-- Source material follows --
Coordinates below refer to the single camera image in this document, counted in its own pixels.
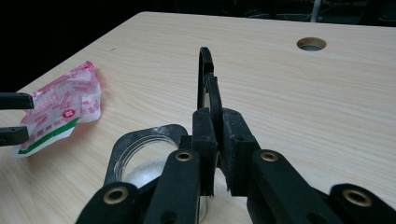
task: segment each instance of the light wood table surface
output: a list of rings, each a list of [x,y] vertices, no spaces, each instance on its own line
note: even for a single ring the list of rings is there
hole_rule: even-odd
[[[309,36],[327,47],[299,49]],[[122,135],[172,123],[191,134],[200,47],[212,53],[223,106],[244,116],[262,148],[316,189],[351,183],[396,208],[395,40],[388,27],[140,13],[20,90],[90,61],[102,117],[28,158],[1,148],[0,223],[74,223]],[[0,113],[1,127],[24,116]],[[204,223],[250,223],[246,199],[232,198],[223,178]]]

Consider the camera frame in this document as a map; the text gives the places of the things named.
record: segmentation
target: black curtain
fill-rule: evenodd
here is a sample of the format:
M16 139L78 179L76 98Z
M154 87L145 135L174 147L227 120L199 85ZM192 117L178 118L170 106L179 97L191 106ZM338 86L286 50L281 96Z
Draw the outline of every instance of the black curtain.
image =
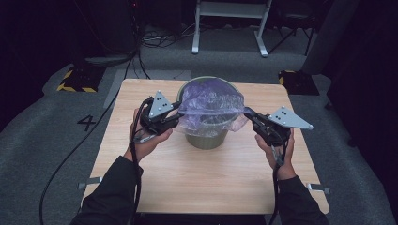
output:
M398 218L398 3L361 0L323 74L328 97Z

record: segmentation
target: black floor mat
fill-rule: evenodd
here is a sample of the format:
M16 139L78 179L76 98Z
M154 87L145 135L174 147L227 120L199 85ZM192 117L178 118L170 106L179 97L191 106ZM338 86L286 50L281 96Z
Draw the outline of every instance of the black floor mat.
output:
M279 83L289 95L319 96L313 78L302 71L283 70L279 72Z

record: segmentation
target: metal bracket
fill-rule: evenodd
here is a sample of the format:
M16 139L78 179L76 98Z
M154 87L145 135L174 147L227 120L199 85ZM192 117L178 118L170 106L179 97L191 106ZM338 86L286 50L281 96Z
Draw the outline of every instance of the metal bracket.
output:
M275 124L278 124L285 128L302 128L302 129L313 129L314 126L301 119L294 112L288 110L282 106L278 111L274 112L268 117L268 119Z
M323 185L319 184L307 183L307 189L314 191L323 191L325 194L330 194L330 189L328 187L324 187Z
M84 189L87 185L99 184L102 181L102 176L88 178L85 182L77 184L77 189Z
M152 108L149 112L149 118L154 118L160 114L170 112L173 109L173 104L161 93L159 90L154 97Z

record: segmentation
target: person
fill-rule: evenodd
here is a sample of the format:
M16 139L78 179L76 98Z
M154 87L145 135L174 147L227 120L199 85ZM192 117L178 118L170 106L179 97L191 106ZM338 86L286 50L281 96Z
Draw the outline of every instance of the person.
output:
M93 193L84 198L81 212L74 217L70 224L128 224L132 216L133 198L137 184L132 162L134 160L139 162L149 155L159 143L166 141L172 133L173 131L169 129L148 142L136 144L137 158L132 157L130 148L128 147L124 156L118 157L115 160ZM276 162L271 148L267 146L266 142L258 134L254 138L260 149L265 152L269 166L274 168ZM280 189L278 209L281 222L283 225L329 224L327 217L320 211L317 202L295 173L291 161L294 142L294 132L292 129L288 140L284 165L278 170L277 174ZM138 225L266 224L264 216L261 215L149 215L138 217L135 221Z

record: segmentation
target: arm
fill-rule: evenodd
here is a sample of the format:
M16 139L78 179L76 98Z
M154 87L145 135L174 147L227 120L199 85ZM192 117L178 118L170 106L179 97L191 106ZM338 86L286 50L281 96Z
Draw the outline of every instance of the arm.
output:
M329 224L318 203L298 176L278 182L279 213L282 224Z
M269 166L275 168L276 162L272 149L260 135L255 135L258 146L266 152ZM284 165L278 170L278 184L280 188L278 205L281 221L286 224L329 224L326 216L320 211L318 203L313 199L308 189L301 183L292 165L294 149L294 130L287 142Z
M172 133L173 131L169 129L148 142L135 144L136 160L139 162L149 155L159 143L167 140ZM132 216L133 198L137 185L137 174L133 166L134 160L130 148L128 148L124 156L119 157L112 164L94 192L84 198L82 211L72 220L71 225L127 224Z
-- Source material concluded --
- **Task description**
Word-for-word output of every record is needed, with images omitted.

- **Output below**
Coordinates below refer to the single camera image in this document, counted in its own pixels.
task: segment each instance of the light wood table surface
output: a list of rings, each a list of [x,y] vertices, no spaces, each instance on its own line
note: even for a single ring the list of rings is there
hole_rule: even-odd
[[[309,36],[327,47],[299,49]],[[122,135],[172,123],[191,134],[200,47],[212,53],[223,106],[244,116],[262,148],[316,189],[351,183],[396,208],[395,40],[388,27],[140,13],[20,90],[90,61],[102,117],[28,158],[1,148],[0,223],[74,223]],[[0,113],[1,127],[24,116]],[[204,223],[250,223],[246,199],[232,198],[223,178]]]

Consider the camera frame in this document as a map; the text gives the places of the things named.
record: segmentation
target: black curtain
fill-rule: evenodd
here is a sample of the format:
M16 139L78 179L76 98Z
M154 87L145 135L174 147L227 120L199 85ZM192 117L178 118L170 106L179 97L191 106ZM338 86L286 50L281 96Z
Draw the outline of every instance of the black curtain.
image =
output:
M398 218L398 3L361 0L323 74L328 97Z

record: segmentation
target: black floor mat
fill-rule: evenodd
here is a sample of the format:
M16 139L78 179L76 98Z
M154 87L145 135L174 147L227 120L199 85ZM192 117L178 118L170 106L179 97L191 106ZM338 86L286 50L281 96Z
Draw the outline of every instance of the black floor mat.
output:
M279 83L289 95L319 96L313 78L302 71L283 70L279 72Z

record: segmentation
target: metal bracket
fill-rule: evenodd
here is a sample of the format:
M16 139L78 179L76 98Z
M154 87L145 135L174 147L227 120L199 85ZM192 117L178 118L170 106L179 97L191 106ZM338 86L286 50L281 96Z
Draw the outline of every instance of the metal bracket.
output:
M275 124L278 124L285 128L302 128L302 129L313 129L314 126L301 119L294 112L288 110L282 106L278 111L274 112L268 117L268 119Z
M323 185L319 184L307 183L307 189L314 191L323 191L325 194L330 194L330 189L328 187L324 187Z
M84 189L87 185L99 184L102 181L102 176L88 178L85 182L77 184L77 189Z
M152 108L149 112L149 118L154 118L160 114L170 112L173 109L173 104L161 93L159 90L154 97Z

record: segmentation
target: person
fill-rule: evenodd
here is a sample of the format:
M16 139L78 179L76 98Z
M154 87L145 135L174 147L227 120L199 85ZM192 117L178 118L170 106L179 97L191 106ZM338 86L286 50L281 96Z
Draw the outline of every instance of the person.
output:
M93 193L84 198L81 212L74 217L70 224L128 224L132 216L133 198L137 184L132 162L134 160L139 162L149 155L159 143L166 141L172 133L173 131L169 129L148 142L136 144L137 158L132 157L130 148L128 147L124 156L118 157L115 160ZM276 162L271 148L267 146L266 142L258 134L254 138L260 149L265 152L269 166L274 168ZM280 189L278 209L281 222L283 225L329 224L327 217L320 211L317 202L295 173L291 161L294 142L294 132L292 129L288 140L284 165L278 170L277 174ZM138 225L266 224L264 216L261 215L149 215L138 217L135 221Z

record: segmentation
target: arm
fill-rule: evenodd
here is a sample of the format:
M16 139L78 179L76 98Z
M154 87L145 135L174 147L227 120L199 85ZM192 117L178 118L170 106L179 97L191 106ZM338 86L286 50L281 96Z
Draw the outline of every instance of the arm.
output:
M329 224L318 203L298 176L278 182L279 213L282 224Z
M269 166L275 168L276 162L272 149L260 135L255 135L258 146L266 152ZM284 165L278 170L278 184L280 188L278 205L281 221L286 224L329 224L326 216L320 211L318 203L313 199L308 189L301 183L292 165L294 149L294 130L287 142Z
M172 133L173 131L169 129L148 142L135 144L136 160L139 162L149 155L159 143L167 140ZM132 216L133 198L137 185L137 174L133 166L134 160L130 148L128 148L124 156L119 157L112 164L94 192L84 198L82 211L72 220L71 225L127 224Z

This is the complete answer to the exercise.